At the time, the rookie Walls really didn't comprehend the significance of 11 interceptions in one season for the Cowboys and especially in the NFL.

"I knew the numbers were good," Walls said, "and when they started talking about Mel Renfro, that's why I keep giving him love, that was amazing. He was the Deion of DBs at the time."

Renfro, the Cowboys' Hall of Fame cornerback previously held the franchise record at 10, set in the 14-game season of 1969. Growing up in the Dallas area, Walls knew all about Renfro, who played for the Cowboys from 1964-77, and whose 52 career interceptions is still the team's franchise record, as is his career 626 interception return yards total.

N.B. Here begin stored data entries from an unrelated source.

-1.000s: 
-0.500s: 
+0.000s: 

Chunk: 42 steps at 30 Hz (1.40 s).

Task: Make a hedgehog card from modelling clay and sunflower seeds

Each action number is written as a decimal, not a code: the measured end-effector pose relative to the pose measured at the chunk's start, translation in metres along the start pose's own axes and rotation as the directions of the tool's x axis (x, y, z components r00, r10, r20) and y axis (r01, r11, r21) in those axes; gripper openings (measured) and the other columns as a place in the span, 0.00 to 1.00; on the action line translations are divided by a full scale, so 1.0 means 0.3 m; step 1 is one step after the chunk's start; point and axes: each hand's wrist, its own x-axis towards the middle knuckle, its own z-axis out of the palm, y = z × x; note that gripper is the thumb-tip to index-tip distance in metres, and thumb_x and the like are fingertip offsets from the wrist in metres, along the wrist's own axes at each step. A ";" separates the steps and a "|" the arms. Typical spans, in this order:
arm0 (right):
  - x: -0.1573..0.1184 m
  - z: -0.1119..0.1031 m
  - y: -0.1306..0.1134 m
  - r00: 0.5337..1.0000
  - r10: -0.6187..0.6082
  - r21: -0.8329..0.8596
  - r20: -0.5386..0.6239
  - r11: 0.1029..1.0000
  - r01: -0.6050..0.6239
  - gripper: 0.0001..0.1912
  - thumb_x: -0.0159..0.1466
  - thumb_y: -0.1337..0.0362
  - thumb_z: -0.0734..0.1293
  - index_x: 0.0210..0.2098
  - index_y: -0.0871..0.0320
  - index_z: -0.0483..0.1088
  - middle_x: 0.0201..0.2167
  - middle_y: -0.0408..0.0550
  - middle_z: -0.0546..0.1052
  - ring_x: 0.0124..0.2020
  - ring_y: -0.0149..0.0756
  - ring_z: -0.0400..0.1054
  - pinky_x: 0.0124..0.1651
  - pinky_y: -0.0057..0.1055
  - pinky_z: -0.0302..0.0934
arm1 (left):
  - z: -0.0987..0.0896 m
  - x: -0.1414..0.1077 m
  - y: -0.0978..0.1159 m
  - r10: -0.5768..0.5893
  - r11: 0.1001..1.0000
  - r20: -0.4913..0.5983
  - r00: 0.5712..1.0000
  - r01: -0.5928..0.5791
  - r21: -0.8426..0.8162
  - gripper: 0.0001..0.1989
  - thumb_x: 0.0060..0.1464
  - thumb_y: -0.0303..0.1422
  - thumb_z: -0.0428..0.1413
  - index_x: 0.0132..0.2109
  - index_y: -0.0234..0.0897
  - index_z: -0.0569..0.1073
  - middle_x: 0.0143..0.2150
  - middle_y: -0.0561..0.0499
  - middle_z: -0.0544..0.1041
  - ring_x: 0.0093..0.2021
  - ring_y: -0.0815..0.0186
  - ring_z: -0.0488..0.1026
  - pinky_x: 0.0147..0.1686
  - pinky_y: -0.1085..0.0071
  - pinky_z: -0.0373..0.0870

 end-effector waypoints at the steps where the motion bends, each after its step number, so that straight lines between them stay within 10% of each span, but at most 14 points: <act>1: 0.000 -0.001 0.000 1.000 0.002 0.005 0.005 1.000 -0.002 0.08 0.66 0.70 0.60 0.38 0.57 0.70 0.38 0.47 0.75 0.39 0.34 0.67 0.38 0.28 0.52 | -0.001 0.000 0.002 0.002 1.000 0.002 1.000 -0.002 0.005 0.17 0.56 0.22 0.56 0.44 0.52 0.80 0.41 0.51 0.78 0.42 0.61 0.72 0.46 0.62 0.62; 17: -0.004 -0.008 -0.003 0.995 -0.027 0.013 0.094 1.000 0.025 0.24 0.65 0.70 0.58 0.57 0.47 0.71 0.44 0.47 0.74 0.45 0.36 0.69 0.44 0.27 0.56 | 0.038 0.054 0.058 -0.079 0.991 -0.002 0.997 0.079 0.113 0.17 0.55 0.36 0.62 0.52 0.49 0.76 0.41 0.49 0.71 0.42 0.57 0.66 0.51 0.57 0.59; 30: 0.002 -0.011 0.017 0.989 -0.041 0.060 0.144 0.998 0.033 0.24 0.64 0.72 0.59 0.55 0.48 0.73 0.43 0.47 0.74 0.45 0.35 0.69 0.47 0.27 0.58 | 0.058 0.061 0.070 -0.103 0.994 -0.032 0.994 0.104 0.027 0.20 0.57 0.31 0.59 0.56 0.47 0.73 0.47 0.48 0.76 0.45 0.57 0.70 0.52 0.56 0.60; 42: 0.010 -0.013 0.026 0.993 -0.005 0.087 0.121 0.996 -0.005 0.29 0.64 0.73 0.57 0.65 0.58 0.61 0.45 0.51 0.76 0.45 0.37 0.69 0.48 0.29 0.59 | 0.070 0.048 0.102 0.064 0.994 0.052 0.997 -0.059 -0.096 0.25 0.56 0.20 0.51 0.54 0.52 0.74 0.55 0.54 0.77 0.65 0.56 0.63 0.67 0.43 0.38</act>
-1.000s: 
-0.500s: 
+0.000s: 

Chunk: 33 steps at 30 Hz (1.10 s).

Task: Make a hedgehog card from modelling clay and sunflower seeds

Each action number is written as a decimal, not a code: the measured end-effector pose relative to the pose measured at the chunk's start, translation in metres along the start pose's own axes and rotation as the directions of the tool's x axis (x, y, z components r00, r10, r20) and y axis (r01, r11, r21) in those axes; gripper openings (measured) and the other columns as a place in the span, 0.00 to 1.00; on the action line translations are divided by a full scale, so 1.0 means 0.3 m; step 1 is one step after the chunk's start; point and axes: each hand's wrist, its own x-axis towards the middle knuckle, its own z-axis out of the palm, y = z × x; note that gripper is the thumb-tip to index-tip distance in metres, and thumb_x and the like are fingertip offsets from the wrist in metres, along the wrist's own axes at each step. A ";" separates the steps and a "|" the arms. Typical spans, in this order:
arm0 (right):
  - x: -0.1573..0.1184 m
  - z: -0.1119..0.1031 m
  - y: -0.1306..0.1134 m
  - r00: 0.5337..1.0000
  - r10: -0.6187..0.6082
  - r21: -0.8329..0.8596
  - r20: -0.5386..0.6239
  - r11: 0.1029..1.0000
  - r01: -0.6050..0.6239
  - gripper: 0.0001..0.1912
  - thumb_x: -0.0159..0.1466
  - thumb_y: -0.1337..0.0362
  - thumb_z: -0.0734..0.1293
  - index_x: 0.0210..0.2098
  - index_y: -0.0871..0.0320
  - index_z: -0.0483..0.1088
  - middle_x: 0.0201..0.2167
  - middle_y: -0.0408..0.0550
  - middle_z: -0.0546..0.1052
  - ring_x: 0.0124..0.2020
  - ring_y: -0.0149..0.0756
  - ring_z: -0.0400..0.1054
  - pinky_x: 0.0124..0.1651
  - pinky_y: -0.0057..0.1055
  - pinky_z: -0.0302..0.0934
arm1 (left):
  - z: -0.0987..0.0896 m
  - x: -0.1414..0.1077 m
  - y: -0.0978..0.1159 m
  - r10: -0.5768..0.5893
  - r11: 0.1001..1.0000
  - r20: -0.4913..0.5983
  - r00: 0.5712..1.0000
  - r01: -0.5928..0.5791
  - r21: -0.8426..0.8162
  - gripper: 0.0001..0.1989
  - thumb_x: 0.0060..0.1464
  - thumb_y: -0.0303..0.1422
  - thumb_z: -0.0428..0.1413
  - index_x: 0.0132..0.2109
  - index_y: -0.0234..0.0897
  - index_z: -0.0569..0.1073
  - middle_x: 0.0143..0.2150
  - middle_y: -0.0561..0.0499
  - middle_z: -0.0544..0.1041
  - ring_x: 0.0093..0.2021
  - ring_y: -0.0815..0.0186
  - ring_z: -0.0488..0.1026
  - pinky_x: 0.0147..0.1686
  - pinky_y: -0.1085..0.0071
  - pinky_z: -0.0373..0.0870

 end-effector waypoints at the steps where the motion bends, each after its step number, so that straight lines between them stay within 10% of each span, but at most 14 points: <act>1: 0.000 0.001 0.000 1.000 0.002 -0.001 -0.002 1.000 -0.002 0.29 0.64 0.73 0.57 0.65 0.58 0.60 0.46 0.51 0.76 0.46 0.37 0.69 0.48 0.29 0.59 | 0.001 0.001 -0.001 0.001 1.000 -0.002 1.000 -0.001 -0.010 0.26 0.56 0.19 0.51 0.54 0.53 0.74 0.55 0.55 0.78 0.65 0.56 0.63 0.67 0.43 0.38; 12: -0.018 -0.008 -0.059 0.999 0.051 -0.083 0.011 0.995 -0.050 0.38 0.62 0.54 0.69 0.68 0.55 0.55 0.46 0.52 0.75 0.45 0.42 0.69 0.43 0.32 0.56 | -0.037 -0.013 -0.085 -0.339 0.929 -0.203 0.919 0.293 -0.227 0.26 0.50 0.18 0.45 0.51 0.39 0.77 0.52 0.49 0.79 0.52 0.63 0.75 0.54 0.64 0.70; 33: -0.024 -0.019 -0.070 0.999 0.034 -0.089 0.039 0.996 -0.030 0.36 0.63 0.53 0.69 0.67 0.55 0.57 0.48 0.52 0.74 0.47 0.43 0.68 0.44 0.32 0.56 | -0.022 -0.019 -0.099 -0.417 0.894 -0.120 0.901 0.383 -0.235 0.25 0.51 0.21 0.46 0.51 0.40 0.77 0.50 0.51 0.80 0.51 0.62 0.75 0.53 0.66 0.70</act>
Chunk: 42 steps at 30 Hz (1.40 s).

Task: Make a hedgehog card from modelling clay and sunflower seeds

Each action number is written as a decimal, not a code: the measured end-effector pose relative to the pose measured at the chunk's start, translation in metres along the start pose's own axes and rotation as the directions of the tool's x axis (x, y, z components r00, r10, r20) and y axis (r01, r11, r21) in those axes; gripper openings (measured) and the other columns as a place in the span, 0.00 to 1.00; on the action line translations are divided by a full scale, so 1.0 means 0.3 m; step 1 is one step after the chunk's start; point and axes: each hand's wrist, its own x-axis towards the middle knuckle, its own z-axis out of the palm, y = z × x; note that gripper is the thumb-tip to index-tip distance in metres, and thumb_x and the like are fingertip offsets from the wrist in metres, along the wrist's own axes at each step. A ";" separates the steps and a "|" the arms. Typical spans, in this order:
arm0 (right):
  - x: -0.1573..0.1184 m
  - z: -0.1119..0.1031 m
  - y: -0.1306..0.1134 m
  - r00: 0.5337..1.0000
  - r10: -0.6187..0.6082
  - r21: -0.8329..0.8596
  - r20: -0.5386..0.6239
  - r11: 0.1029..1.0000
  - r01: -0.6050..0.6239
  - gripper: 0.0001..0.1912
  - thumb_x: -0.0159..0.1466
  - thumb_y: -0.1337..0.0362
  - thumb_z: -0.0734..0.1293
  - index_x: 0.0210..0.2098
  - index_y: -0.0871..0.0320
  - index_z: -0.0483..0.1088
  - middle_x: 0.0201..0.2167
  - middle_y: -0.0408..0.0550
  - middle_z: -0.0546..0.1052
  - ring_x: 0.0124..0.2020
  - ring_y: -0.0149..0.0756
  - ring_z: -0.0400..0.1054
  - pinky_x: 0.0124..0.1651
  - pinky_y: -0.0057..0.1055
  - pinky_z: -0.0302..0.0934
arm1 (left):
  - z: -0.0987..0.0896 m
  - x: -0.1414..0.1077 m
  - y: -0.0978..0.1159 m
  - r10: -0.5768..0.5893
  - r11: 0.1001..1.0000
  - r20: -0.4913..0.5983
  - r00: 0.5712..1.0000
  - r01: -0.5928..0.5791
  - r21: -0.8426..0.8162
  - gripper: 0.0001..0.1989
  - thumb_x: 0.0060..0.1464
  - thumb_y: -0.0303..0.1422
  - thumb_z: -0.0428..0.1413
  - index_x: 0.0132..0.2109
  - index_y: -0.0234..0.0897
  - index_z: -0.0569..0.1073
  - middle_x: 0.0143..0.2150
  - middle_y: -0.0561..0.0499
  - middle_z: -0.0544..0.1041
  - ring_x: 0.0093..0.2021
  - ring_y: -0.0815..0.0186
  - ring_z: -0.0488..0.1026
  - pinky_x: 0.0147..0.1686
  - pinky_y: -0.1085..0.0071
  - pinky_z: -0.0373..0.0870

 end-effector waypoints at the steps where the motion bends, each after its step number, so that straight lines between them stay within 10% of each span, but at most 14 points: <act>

But the true significance of Diggs matching Walls single-season interception mark set in 1981 is this: No NFL player intercepted more than 10 passes over the next 39 seasons. Not Charles Woodson. Not Ed Reed. Not Rod Woodson. Not Deion Sanders. Not Ronnie Lott.

Now Diggs has the opportunity to become the first NFL player with more than 11 interceptions since Lester Hayes had 13 in 1980. And get this, the only man with more than those 13 is Dick "Night Train" Lane, who grabbed 14 picks in 1952, still standing as the NFL single-season record going back all the way to 1940. And he did so in a 12-game season.

"And on Twitter, he finally rose up," Walls said of Lane's accomplishment in an era when quarterbacks weren't throwing the ball nearly as much. "Dick 'Night Train' Lane's son, he sent out a Tweet, like finally Cris Collingsworth called out his dad's name, which is extremely cool, there it is."

As for the rest of the story, Walls actually finished that 1981 season with two more picks in the playoffs, those two off Joe Montana that rarely get mentioned occurring in what became known as "The Catch" game, Montana's game-winning throw to Dwight Clark with Walls in chase to win the NFC title game, 28-27.

Plus, as Walls says, he had like three more during the four-game preseason that year, though at the time just scrambling to make the final roster as an undrafted free agent.

"I was just trying to survive, I was just trying to survive," said Walls of his rookie season. "Now, I knew the numbers were good because I had just gotten 11 at Grambling my senior year. Led the nation."

Look, that's 22 interceptions in two seasons. Walls, with a little self-deprecating humor, but a sliver of truth since he was a rookie out of a Division I-AA school, saying NFL teams must have thought that 1981 season, "Oh, let's try this guy. Throw on him out there."

They soon learned better, Walls finishing with seven picks in the strike-shortened, nine-game season of 1982 and nine more in 1985. He finished with a Cowboys' career total of 44, second behind only Renfro, but added another 13 playing for the Giants (11) and Cleveland (2), a career total of 57 (plus four more in the playoffs) and having led the NFL in interceptions three times.

So, thanks to Diggs now, you know the significance of Everson Walls' career, but Walls so ready to celebrate Diggs' accomplishment.

"I'm looking for the moment he finally takes the lead," Walls said after a Zoom hookup with Diggs arranged by CBS-11's Bill Jones, that exchange between the two airing Tuesday night on the 6 p.m. and 10 p.m. newscasts.

"I've been carrying that on my back for 40 years."